In der abschließenden Diskussion wurde die in der Corona-Pandemie oftmals getätigte Aussage: „Männer helfen nun Frauen im Haushalt“ besprochen. Dies impliziert, dass der Aufgabenbereich des Haushalts immer noch den Frauen zugeordnet wird.    Meiner Ansicht nach ähneln die Geschlechterrollen in Österreich teilweise immer noch denen der letzten Jahrzehnte, trotz gesellschaftlicher Umbrüche wie der Einführung der gleichgeschlechtlichen Ehe.

Zu dem Vortrag von Flavia Guerrini und Heidi Siller wurde folgende Frage gestellt: Gibt es auch außerhalb von Corona-Zeiten, Krisenzeiten, regelmäßig besondere Tage oder Ereignisse, an denen vergleichbare Beobachtungen hinsichtlich Gewalt gemacht werden?

Die Vortragenden antworteten damit, dass in Krisensituationen die häusliche Gewalt ansteigt.
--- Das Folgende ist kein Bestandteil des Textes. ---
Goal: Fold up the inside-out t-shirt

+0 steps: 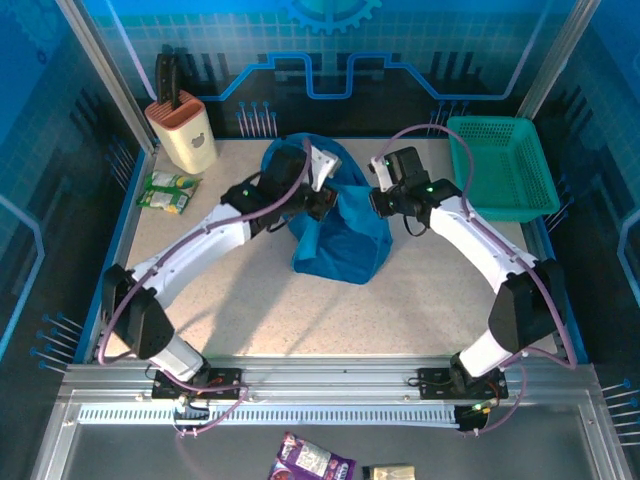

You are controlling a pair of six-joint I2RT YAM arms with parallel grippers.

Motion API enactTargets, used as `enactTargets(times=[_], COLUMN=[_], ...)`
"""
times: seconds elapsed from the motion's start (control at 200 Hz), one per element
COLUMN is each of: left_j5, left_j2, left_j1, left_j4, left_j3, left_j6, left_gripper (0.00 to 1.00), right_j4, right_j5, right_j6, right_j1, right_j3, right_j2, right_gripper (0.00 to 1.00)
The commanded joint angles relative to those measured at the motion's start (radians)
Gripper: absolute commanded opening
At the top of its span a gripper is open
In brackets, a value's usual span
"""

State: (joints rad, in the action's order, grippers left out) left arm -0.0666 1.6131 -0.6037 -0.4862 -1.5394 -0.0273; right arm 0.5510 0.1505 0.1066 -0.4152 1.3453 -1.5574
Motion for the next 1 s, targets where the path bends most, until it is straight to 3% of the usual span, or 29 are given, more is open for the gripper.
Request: enactTargets(times=[0.0, 0.095, 0.265, 0.36, 0.46, 0.64, 0.815, 0.991], left_j5=[-0.126, -0.136, -0.143, -0.141, -0.146, -0.167, -0.192, -0.192], left_j2=[0.079, 0.129, 0.191, 0.208, 0.21, 0.173, 0.122, 0.074], left_j1=[-0.001, 0.001, 0.002, 0.001, 0.002, 0.0, -0.02, -0.065], left_j4=[-0.243, -0.312, -0.402, -0.431, -0.46, -0.492, -0.513, -0.543], left_j3=[-0.137, -0.24, -0.367, -0.405, -0.428, -0.425, -0.384, -0.369], left_j6=[-0.044, -0.06, -0.065, -0.062, -0.057, -0.054, -0.048, -0.045], left_gripper=[0.0, 0.0, 0.0, 0.0, 0.0, 0.0, 0.0, 0.0], right_j4=[0.039, 0.053, -0.083, -0.232, -0.399, -0.692, -0.897, -1.081], right_j5=[-0.002, 0.002, -0.016, 0.038, 0.054, 0.109, 0.211, 0.168], right_j6=[0.131, 0.204, 0.305, 0.339, 0.37, 0.375, 0.334, 0.321], right_j1=[-0.005, -0.041, -0.197, -0.309, -0.386, -0.436, -0.404, -0.326], right_j3=[-0.067, -0.169, -0.402, -0.536, -0.606, -0.589, -0.485, -0.406], right_j2=[0.121, 0.251, 0.451, 0.473, 0.384, 0.114, -0.107, -0.238], right_gripper=[0.39, 0.42, 0.07, 0.0, 0.0, 0.0, 0.0, 0.0])
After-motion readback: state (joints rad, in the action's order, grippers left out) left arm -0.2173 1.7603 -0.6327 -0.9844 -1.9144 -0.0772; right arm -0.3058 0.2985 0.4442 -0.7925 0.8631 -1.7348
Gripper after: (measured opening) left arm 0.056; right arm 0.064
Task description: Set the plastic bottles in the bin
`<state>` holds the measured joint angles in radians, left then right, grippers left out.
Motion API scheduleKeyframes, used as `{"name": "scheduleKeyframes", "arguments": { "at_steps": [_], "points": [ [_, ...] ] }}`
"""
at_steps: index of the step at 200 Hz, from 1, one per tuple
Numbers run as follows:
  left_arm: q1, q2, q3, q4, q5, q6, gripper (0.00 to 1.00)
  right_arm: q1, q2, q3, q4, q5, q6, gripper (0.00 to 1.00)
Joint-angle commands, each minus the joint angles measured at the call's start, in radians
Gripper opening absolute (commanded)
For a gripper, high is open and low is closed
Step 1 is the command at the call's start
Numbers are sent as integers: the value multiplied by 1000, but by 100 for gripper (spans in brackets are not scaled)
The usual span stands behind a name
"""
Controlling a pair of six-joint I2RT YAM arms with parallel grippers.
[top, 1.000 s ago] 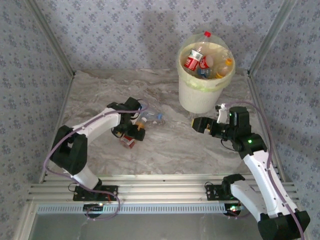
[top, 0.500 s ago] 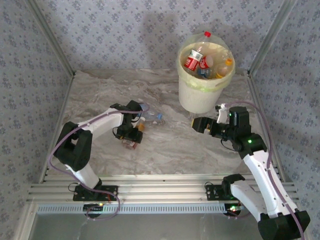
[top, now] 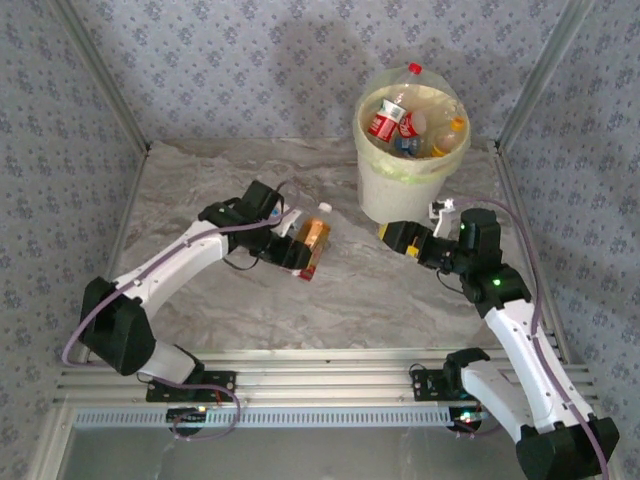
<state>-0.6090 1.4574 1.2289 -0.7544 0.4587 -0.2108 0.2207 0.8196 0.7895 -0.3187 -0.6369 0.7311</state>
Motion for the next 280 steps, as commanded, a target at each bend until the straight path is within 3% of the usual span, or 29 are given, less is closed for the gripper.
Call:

In den USA gibt es Studien zu Footballspielen, die besagen, dass es beim Verliererteam zu einer ansteigenden Gewaltbereitschaft der Männer gegenüber ihren Partnerinnen kommt.

Meiner Ansicht nach sollte das Thema Gewalttaten in Partnerschaften zunehmend in der Gesellschaft thematisiert werden und es sollten regelmäßig Studien zum Thema durchgeführt werden. Dadurch könnten Statistiken eine größere Aussagekraft bekommen und somit Rückschlüsse auf Gewalt an gewissen Tagen oder zu bestimmten Ereignissen im Jahr zulassen.